WORK REQUEST ->
Your output should be every line below, copied exactly.

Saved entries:
━━━━━━━━━━

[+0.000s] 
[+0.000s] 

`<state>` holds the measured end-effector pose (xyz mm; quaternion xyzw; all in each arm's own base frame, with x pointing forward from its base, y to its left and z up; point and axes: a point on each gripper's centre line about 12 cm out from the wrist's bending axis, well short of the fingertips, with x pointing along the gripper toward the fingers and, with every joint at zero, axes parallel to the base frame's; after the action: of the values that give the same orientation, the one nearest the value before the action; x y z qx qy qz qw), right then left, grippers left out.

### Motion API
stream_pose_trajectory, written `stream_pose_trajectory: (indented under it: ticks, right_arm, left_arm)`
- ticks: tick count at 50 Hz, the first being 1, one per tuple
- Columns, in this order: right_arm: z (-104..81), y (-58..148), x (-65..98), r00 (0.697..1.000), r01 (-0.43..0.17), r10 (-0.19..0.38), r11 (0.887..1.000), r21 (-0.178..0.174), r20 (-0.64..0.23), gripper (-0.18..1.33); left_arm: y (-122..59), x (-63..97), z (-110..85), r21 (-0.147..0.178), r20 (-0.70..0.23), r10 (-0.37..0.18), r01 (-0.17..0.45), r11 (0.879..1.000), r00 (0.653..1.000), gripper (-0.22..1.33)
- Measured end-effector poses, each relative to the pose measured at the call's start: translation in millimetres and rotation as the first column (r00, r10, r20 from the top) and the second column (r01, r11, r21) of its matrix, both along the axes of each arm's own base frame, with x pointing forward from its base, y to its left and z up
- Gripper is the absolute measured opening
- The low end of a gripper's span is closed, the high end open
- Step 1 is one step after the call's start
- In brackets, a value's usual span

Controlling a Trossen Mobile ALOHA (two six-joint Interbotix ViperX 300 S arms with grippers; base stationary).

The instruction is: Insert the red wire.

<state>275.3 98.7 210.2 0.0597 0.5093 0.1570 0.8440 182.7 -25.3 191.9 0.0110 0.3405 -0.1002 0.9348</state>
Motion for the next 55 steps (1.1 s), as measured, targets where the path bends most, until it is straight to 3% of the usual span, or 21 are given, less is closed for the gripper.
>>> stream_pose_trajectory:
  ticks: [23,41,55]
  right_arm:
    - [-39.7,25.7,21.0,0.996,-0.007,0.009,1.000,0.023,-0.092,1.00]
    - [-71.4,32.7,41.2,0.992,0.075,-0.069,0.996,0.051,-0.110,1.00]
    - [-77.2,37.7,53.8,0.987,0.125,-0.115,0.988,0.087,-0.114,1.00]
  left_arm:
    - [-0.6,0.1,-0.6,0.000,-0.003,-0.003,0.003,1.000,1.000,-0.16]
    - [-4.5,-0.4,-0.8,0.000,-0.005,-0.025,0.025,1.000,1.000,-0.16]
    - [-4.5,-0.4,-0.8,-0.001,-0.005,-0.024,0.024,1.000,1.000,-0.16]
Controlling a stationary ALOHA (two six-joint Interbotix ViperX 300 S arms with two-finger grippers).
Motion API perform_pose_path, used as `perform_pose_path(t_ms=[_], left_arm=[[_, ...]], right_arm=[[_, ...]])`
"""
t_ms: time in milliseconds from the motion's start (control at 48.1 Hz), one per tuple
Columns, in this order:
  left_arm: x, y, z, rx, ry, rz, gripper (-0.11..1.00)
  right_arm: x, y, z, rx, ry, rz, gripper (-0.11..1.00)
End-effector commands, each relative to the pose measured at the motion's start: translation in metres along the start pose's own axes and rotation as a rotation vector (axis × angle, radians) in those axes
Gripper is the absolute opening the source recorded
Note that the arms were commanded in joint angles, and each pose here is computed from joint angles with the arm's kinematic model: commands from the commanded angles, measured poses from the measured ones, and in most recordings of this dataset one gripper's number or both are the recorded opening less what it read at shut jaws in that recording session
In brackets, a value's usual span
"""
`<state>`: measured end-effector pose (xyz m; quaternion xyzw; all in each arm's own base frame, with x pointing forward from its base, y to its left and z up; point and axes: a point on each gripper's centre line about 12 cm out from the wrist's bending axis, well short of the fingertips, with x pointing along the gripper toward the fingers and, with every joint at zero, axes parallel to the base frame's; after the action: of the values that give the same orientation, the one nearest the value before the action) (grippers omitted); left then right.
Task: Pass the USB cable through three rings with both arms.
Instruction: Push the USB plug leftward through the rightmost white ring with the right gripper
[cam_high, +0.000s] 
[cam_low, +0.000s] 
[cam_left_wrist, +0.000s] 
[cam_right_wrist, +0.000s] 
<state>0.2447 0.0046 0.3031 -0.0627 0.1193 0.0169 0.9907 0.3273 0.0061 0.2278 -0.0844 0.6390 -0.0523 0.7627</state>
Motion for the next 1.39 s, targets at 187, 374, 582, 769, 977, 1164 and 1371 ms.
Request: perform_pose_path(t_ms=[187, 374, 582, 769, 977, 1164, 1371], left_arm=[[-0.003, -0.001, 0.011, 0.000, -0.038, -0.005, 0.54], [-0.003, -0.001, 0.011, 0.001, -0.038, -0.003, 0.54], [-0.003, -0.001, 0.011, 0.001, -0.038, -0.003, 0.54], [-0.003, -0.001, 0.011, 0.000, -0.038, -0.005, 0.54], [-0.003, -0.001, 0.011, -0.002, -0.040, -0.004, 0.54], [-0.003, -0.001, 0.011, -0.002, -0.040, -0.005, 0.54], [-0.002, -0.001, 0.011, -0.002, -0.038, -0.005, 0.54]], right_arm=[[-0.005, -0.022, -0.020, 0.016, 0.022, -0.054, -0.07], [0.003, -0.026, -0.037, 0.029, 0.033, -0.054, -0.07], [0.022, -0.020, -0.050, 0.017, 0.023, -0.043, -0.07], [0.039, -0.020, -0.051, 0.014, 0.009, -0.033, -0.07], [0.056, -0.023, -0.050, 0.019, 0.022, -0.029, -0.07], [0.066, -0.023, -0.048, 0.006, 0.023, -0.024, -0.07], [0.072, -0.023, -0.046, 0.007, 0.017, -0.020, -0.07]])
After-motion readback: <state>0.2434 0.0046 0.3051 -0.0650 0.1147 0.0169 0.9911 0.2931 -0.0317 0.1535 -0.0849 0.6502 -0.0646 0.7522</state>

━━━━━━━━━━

RESPONSE ->
[+0.000s] 
[+0.000s] 

`<state>` holds the measured end-effector pose (xyz mm; quaternion xyzw; all in each arm's own base frame, with x pointing forward from its base, y to its left and z up; point and axes: a point on each gripper's centre line about 12 cm out from the wrist's bending axis, well short of the fingertips, with x pointing along the gripper toward the fingers and, with every joint at zero, axes parallel to the base frame's; after the action: of the values that give the same orientation, the one nearest the value before the action; x y z qx qy qz qw), right then left, grippers left out.

### Motion API
stream_pose_trajectory, written `stream_pose_trajectory: (indented under it: ticks, right_arm, left_arm)`
- ticks: tick count at 50 Hz, the first being 1, one per tuple
- Columns, in this order: right_arm: z (-104..81), y (-58..148), x (-65..98), r00 (0.697..1.000), r01 (-0.43..0.17), r10 (-0.19..0.38), r11 (0.887..1.000), r21 (-0.178..0.174), r20 (-0.64..0.23), gripper (-0.18..1.33); left_arm: y (-122..59), x (-63..97), z (-110..85), r21 (-0.147..0.178), r20 (-0.70..0.23), r10 (-0.37..0.18), r01 (-0.17..0.45), r11 (0.879..1.000), r00 (0.653..1.000), gripper (-0.22..1.33)
- Measured end-effector poses, each relative to the pose measured at the call's start: translation in millimetres and rotation as the first column (r00, r10, r20 from the top) and the second column (r01, r11, r21) of its matrix, both along the axes of each arm's own base frame, with x pointing forward from its base, y to its left and z up
- Gripper is the absolute measured opening
- The low end of a gripper's span is closed, the high end open
- Step 1 is one step after the call's start
- In brackets, a value's usual span

Controlling a Trossen Mobile ALOHA (two six-joint Interbotix ViperX 300 S arms with grippers; base stationary).

The instruction is: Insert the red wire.

<state>275.3 98.7 210.2 0.0597 0.5093 0.1570 0.8440 182.7 -25.3 191.9 0.0110 0.3405 -0.1002 0.9348</state>
Motion for the next 55 steps (1.1 s), as measured, targets where the path bends most, until it is straight to 3% of the usual span, or 21 are given, less is closed for the gripper.
>>> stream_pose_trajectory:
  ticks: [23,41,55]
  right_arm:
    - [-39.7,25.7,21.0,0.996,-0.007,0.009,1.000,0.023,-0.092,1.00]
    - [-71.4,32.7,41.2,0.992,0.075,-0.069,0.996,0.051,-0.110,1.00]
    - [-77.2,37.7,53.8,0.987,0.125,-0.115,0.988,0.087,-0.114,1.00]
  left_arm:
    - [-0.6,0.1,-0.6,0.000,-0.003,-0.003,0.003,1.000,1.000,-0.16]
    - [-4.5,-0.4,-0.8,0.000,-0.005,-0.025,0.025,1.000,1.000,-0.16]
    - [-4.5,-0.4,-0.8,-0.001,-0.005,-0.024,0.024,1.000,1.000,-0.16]
Controlling a stationary ALOHA (two six-joint Interbotix ViperX 300 S arms with two-finger grippers).
Motion API perform_pose_path, used as `perform_pose_path(t_ms=[_], left_arm=[[_, ...]], right_arm=[[_, ...]])`
"""
t_ms: time in milliseconds from the motion's start (control at 48.1 Hz), one per tuple
Columns, in this order:
  left_arm: x, y, z, rx, ry, rz, gripper (-0.11..1.00)
  right_arm: x, y, z, rx, ry, rz, gripper (-0.11..1.00)
End-effector commands, each relative to the pose measured at the motion's start: translation in metres along the start pose's own axes and rotation as a rotation vector (axis × angle, radians) in those axes
Gripper is the absolute opening the source recorded
Note that the arms were commanded in joint angles, and each pose here is computed from joint angles with the arm's kinematic model: commands from the commanded angles, measured poses from the measured ones, and in most recordings of this dataset one gripper's number or both are the recorded opening less what it read at shut jaws in that recording session
In brackets, a value's usual span
"""
`<state>`: measured end-effector pose (xyz m; quaternion xyzw; all in each arm's own base frame, with x pointing forward from its base, y to its left and z up; point and axes: a point on each gripper's centre line about 12 cm out from the wrist's bending axis, well short of the fingertips, with x pointing along the gripper toward the fingers and, with every joint at zero, axes parallel to the base frame's; after the action: of the values that give the same orientation, the one nearest the value before the action) (grippers omitted); left then right.
Task: Pass the USB cable through three rings with both arms.
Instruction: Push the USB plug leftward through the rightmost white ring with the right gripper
[cam_high, +0.000s] 
[cam_low, +0.000s] 
[cam_left_wrist, +0.000s] 
[cam_right_wrist, +0.000s] 
<state>0.2447 0.0046 0.3031 -0.0627 0.1193 0.0169 0.9907 0.3273 0.0061 0.2278 -0.0844 0.6390 -0.0523 0.7627</state>
Motion for the next 1.39 s, targets at 187, 374, 582, 769, 977, 1164 and 1371 ms.
Request: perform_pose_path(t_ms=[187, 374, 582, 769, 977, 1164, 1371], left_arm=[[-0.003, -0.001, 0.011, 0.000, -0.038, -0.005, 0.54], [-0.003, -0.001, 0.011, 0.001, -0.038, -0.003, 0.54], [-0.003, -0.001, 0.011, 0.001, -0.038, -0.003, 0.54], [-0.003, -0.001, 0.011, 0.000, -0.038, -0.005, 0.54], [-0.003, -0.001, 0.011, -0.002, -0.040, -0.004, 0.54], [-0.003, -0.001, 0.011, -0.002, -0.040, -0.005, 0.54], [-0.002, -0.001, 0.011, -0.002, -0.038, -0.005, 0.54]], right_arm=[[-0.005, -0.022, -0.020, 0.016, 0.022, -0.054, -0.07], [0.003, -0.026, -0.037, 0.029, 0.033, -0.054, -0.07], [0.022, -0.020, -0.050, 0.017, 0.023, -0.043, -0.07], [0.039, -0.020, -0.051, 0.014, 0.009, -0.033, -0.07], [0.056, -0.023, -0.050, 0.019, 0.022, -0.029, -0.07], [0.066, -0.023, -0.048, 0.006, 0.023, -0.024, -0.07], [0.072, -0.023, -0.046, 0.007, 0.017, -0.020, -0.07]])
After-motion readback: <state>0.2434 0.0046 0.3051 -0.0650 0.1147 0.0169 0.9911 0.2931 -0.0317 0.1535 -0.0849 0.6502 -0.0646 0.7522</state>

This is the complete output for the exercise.